Seja como for, é sempre difícil ser-se diferente. Há sempre os "olhares de esguelha", os comentários menos abonatórios, a marginalização e a ostracização. Por isso acredito que mesmo estando de saída, não seja fácil romper a disciplina partidária, e votar de forma diferente em matérias como o Código de Trabalho ou ou o Sistema de Avaliação da Carreira Docente. Nem todos ou muito poucos o fariam ou fazem, mas a Júlia Caré tem remado contra a maré. Por isso relevo as suas afirmações: "Fui eleita pelo povo madeirense e segundo a constituição o mandato é do deputado que deve votar livremente e de acordo com a sua consciência"(DN-Madeira, 22/01/2009).
Terça-feira, 20 de Janeiro de 2009
A VERDADE II
Alguns médicos mais experientes desta praça sugerem: "Em vez de se investir avultadas somas nos túneis e nas sociedades de desenvolvimento, talvez fosse mais útil equilibrar o investimento na parte social, nomeadamente na saúde. É que as respostas que se colocam aos idosos não são suficientes e a situação torna-se ainda mais preocupante quando estão em questão casos de doentes com alta clínica mas que exigem múltiplos cuidados."A VERDADE
Ouvi ontem a entrevista que a Judite de Sousa fez a Cristiano Ronaldo. Daquilo que foi dito, destaco as suas afirmações relativamente ao seu sucesso, nomeadamente quando o jogador madeirense afirmou que a sua vida teria sido muito diferente se tivesse permanecido na Madeira. Para quem quis ouvir, Cristiano Ronaldo disse com todas as letras que não teria tido sucesso se tivesse permanecido na Região, e provavelmente não teria passado de jogador do campeonato regional...Já aqui me referi a este facto, que o Cristiano veio confirmar. Há quem não goste de se confrontar com a realidade. A verdade nua e crua: um miúdo, igual a tantos outros que conheço, inserido num bairro problemático, num meio desfavorecido, marcado pelo alcoolismo no seio familiar, e pela droga na vizinhança, sem objectivos nem ambições de vida. Infelizmente, e como madeirense entristece-me que o Cristiano, para ser o CR7, tenha de ter saído da Madeira.

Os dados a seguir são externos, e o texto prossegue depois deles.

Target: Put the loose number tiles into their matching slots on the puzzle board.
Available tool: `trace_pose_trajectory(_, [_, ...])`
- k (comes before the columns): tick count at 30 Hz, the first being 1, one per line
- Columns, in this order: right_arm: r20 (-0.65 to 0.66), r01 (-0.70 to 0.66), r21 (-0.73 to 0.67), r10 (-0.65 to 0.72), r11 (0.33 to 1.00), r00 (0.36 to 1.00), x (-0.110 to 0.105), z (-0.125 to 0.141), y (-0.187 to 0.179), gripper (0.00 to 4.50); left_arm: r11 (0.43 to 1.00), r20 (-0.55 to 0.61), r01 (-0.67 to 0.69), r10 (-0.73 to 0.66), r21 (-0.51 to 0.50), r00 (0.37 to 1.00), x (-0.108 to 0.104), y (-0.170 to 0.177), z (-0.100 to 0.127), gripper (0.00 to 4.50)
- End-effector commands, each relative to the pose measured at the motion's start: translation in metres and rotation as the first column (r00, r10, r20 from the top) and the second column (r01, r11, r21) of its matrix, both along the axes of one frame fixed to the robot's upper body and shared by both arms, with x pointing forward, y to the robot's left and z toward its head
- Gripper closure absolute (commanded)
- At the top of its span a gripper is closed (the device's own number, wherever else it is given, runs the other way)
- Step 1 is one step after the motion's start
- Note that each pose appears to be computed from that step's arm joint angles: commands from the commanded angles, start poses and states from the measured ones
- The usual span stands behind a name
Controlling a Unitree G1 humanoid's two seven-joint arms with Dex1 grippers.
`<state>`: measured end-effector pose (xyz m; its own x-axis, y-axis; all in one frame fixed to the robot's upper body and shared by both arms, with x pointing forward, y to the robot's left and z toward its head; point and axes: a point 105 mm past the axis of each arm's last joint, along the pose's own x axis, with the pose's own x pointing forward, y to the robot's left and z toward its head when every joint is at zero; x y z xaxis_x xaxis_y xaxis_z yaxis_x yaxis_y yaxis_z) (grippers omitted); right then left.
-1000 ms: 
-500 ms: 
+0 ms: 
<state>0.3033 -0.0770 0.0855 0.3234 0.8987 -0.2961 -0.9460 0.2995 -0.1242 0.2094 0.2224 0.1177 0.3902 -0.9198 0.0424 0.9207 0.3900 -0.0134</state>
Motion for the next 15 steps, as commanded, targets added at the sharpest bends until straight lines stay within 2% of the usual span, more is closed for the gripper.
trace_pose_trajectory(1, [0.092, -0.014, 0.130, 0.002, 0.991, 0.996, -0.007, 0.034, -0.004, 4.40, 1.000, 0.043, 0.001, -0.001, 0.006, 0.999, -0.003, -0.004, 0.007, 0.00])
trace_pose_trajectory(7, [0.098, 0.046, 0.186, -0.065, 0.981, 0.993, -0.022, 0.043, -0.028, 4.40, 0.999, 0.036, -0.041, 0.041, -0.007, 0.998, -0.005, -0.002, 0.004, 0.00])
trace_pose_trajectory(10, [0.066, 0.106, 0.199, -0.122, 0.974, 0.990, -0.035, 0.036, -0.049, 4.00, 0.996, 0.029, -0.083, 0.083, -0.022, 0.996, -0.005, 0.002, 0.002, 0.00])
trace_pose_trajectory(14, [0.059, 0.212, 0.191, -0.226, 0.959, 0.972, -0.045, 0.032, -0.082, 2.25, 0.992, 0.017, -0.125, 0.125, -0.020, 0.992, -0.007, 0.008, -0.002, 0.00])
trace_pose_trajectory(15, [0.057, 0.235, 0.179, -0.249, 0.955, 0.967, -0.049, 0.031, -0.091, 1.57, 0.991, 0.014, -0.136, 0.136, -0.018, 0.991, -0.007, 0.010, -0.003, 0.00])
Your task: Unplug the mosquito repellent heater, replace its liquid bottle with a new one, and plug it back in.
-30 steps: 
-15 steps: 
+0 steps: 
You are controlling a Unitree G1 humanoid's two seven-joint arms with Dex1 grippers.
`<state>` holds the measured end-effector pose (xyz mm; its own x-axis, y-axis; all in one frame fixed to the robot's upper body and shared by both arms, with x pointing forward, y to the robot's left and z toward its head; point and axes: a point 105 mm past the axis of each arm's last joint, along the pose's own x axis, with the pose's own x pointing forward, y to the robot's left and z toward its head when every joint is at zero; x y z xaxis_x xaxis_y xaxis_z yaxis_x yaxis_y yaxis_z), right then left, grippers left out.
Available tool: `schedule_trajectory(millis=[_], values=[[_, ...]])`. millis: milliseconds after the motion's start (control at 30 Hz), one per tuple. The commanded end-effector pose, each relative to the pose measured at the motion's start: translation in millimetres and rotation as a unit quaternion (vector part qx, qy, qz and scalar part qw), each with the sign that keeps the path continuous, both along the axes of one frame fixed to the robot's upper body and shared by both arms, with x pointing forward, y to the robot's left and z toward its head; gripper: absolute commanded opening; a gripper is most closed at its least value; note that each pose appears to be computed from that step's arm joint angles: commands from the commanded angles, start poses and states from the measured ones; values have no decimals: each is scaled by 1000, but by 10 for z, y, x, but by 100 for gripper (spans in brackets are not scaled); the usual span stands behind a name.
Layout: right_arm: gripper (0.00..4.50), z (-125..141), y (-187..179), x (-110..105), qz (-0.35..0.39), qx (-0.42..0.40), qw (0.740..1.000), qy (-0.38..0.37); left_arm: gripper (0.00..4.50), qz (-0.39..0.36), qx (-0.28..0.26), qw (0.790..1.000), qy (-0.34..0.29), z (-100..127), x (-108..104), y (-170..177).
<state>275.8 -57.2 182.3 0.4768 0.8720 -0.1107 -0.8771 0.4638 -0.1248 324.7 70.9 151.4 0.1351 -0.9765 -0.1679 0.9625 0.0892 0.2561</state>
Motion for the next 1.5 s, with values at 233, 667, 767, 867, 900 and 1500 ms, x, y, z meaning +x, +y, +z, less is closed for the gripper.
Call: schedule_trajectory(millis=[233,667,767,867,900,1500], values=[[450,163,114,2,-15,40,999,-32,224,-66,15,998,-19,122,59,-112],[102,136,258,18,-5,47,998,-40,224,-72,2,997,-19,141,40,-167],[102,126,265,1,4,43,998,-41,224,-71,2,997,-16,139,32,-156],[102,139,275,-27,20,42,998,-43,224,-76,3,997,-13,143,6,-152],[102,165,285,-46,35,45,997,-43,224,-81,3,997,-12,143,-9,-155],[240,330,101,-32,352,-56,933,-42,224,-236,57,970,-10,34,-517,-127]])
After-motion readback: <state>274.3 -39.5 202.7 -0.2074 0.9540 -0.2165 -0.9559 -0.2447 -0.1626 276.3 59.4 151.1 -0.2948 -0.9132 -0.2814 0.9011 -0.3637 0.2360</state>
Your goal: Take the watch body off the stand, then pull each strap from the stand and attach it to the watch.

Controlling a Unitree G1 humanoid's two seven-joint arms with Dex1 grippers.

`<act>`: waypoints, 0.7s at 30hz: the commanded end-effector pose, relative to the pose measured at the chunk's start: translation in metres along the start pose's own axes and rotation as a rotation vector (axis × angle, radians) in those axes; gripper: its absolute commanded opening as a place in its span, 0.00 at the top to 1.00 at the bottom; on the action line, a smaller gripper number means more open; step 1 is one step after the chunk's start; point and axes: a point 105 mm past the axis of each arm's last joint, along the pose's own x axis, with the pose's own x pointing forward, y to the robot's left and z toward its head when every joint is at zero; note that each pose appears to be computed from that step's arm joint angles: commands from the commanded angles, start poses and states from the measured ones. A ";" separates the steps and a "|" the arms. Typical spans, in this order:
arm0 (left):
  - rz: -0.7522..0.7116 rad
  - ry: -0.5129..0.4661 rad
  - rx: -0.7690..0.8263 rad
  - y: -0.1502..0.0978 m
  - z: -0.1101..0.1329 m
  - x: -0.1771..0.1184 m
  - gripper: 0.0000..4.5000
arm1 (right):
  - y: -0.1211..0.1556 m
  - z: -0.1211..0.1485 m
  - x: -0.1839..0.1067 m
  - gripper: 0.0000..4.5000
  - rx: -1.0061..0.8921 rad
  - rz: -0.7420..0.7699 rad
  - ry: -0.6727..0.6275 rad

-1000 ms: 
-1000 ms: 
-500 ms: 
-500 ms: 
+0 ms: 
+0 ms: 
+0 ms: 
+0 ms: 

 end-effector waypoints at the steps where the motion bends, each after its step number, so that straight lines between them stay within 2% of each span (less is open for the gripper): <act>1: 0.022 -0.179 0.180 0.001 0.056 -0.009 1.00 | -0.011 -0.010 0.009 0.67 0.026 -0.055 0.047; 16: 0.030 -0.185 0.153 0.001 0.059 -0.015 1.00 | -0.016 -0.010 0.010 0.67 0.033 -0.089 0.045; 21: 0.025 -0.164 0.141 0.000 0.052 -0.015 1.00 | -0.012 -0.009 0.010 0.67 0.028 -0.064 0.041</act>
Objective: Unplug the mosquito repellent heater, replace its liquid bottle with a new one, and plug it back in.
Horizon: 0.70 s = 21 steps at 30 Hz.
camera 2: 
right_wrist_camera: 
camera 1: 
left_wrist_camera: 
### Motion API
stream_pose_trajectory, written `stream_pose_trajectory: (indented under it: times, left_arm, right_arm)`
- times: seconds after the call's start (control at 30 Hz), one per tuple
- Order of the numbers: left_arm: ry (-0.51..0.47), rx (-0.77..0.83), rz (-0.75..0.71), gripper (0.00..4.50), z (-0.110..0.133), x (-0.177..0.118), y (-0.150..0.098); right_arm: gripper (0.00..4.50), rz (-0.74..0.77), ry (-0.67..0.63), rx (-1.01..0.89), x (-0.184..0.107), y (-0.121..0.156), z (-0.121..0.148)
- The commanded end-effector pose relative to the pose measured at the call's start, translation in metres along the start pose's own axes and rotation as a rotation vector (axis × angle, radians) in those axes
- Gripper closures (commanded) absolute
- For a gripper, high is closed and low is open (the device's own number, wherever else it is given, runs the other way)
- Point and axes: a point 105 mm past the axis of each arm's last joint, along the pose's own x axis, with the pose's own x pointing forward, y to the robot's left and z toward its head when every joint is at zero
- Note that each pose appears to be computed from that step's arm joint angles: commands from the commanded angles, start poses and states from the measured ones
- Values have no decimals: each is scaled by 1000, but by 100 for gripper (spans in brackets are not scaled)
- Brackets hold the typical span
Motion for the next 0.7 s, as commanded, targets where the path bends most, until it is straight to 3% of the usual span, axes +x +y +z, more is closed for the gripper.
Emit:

Sábado, 17 de Janeiro de 2009
Sexta-feira, 16 de Janeiro de 2009
FECHADO PARA LIMPEZA SOCIAL
"A sociedade cria condomínios fechados, coloca alarmes, despende em muralhas, em vez de abater o desespero social".
D. Carlos Azevedo, Bispo Auxiliar de Lisboa, "Correio da Manhã", 16-01-2009
Esta afirmação bem se pode relacionar com o gradeamento e vigilância vídeo do Parque de Santa Catarina, efectuada pela Câmara Municipal do Funchal, e ao futuro encerramento do Parque Almirante Reis, a efectuar nos mesmos moldes.
Em vez de se resolverem ou minorarem os problemas sociais como o alcoolismo, a toxicodependência, a prostituição e outros, com programas de intervenção social, gastam-se fortunas para afugentar os "feios, porcos e maus". É como esconder o lixo debaixo do tapete!